In Revelation 2:17, Jesus describes the New Jerusalem as a stone. He also describes it as being edible. He proclaims:
“To him that overcometh will I give to eat of the hidden manna, and will give him a white stone, and in the stone a new name written, which no man knoweth saving he that receiveth it.”
This is a reference to the “manna” that the Israelites ate, fed to them by Metatron (Enoch), who appeared to them alternately as pillars of fire and cloud. This is what they were fed during the forty years that they wandered in what, as I theorized before, may have been the land of Nod, which they probably teleported to when the “Red Sea” opened up a gateway for them. The mysterious, flaky white substance rained down on them from above every morning, and they had to catch it as it fell or gather it into baskets from the ground before it melted in the “sun.”
A pot of this stuff was kept for years, miraculously, and placed in front of the Ark of the Covenant, or inside of it (according to varying traditions) in the temple in Jerusalem. This is probably connected to the mysterious “shewbred” that was always presented to the “Presence” of God in the inner chamber of the temple, which only the priests were allowed to eat.
The Hebrew word for this literally meant “Bread of the Presence.” Recall that in the “Real Presence” of Jesus is what is said to incarnate within the communion wafer in the making of the Eucharist. After it is made, it is kept inside of a container called a “tabernacle” (meaning “dwelling place”) which is flanked by two cherubim in the style of the Ark of the Covenant. During their wandering in the wilderness, the Israelites kept the Ark, which housed the Presence, inside of a “tabernacle” whenever they were camped.

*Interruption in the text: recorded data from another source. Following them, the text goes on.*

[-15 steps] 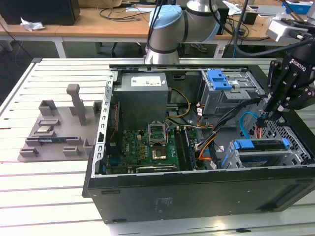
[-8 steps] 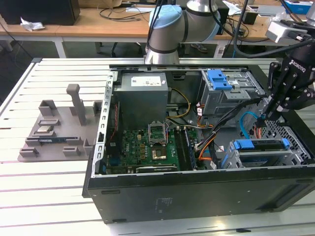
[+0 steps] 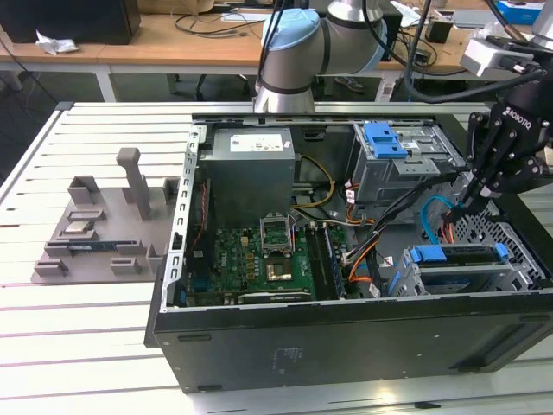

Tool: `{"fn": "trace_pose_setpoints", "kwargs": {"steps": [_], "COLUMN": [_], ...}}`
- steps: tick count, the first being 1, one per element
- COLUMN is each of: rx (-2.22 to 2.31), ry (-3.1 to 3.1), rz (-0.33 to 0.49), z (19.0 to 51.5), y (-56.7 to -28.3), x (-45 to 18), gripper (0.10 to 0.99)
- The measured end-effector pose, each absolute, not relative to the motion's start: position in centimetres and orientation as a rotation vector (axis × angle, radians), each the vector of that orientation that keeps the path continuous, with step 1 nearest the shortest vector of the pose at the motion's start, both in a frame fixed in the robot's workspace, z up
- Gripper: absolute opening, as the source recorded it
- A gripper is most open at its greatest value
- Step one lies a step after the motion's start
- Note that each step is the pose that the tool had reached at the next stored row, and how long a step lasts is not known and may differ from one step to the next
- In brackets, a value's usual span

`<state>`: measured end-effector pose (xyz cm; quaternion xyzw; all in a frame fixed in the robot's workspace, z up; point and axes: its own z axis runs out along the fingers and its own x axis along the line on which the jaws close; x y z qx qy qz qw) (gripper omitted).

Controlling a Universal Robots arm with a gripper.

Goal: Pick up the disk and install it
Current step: 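Insert the first disk wire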

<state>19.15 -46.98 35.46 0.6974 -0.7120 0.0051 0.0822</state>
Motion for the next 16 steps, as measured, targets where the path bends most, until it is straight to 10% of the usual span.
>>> {"fn": "trace_pose_setpoints", "kwargs": {"steps": [16], "rx": [2.112], "ry": [-2.151], "rz": [-0.043], "z": [35.1], "y": [-52.1], "x": [18.5], "gripper": [0.165]}}
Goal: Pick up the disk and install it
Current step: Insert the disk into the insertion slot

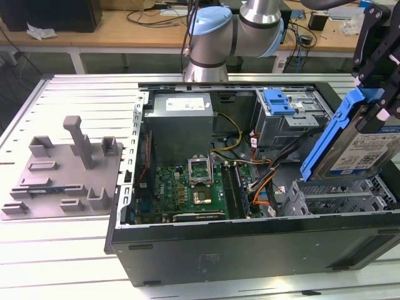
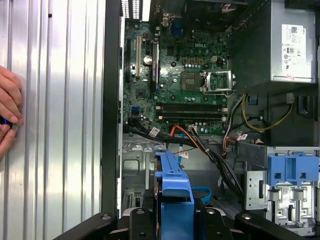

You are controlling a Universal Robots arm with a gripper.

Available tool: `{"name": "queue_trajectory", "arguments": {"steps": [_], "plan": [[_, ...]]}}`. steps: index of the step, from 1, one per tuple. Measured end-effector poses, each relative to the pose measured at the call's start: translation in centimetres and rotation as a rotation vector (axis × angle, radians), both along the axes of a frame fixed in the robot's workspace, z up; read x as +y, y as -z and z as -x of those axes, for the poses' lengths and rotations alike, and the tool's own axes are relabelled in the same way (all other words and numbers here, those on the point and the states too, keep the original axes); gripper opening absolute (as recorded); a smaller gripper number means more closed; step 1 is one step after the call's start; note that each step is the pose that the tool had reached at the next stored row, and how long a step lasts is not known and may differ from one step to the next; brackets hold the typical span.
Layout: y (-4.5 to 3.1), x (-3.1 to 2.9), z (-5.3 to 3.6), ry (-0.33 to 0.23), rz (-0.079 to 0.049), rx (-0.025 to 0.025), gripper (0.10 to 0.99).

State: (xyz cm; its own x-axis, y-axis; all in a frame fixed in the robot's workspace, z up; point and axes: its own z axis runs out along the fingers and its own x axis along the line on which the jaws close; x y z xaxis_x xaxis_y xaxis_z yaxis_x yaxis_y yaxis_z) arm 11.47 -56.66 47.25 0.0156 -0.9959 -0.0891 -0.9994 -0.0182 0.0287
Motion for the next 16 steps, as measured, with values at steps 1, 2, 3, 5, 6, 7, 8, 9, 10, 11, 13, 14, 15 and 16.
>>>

In Revelation, Jesus says that eating the “hidden manna” causes rebirth, and thus the receipt of a “new name” on a “white stone.” The stone and the manna are implied to be the same. Now what could this all be about?
In the story of Zeus, his mother protected him from being eaten by his father Chronos, like his eleven brothers before him, by substituting a stone for his body, which Chronos ate instead. In I Peter 2:5, the Apostle tells Christians:
“Ye also, as lively stones, are built up a spiritual house, an holy priesthood, to offer up spiritual sacrifices, acceptable to God by Jesus Christ.”
Remember what it said in Leviticus 17:11:
“For the life of the flesh is in the blood: and I have given it to you upon the altar to make an atonement for your souls.…”
Crowley suggested people store their supplies inside of their altars. But in the New Jerusalem, according to St. John, there is an altar full of souls, and they cry out for the vengeance of their blood. Revelation 6:9-10 tells us:
“And when he had opened the fifth seal, I saw under the altar the souls of them that were slain for the word of God, and for the testimony which they held: And they cried with a loud voice, saying, How long, O Lord, holy and true, dost thou not judge and avenge our blood on them that dwell on the earth?”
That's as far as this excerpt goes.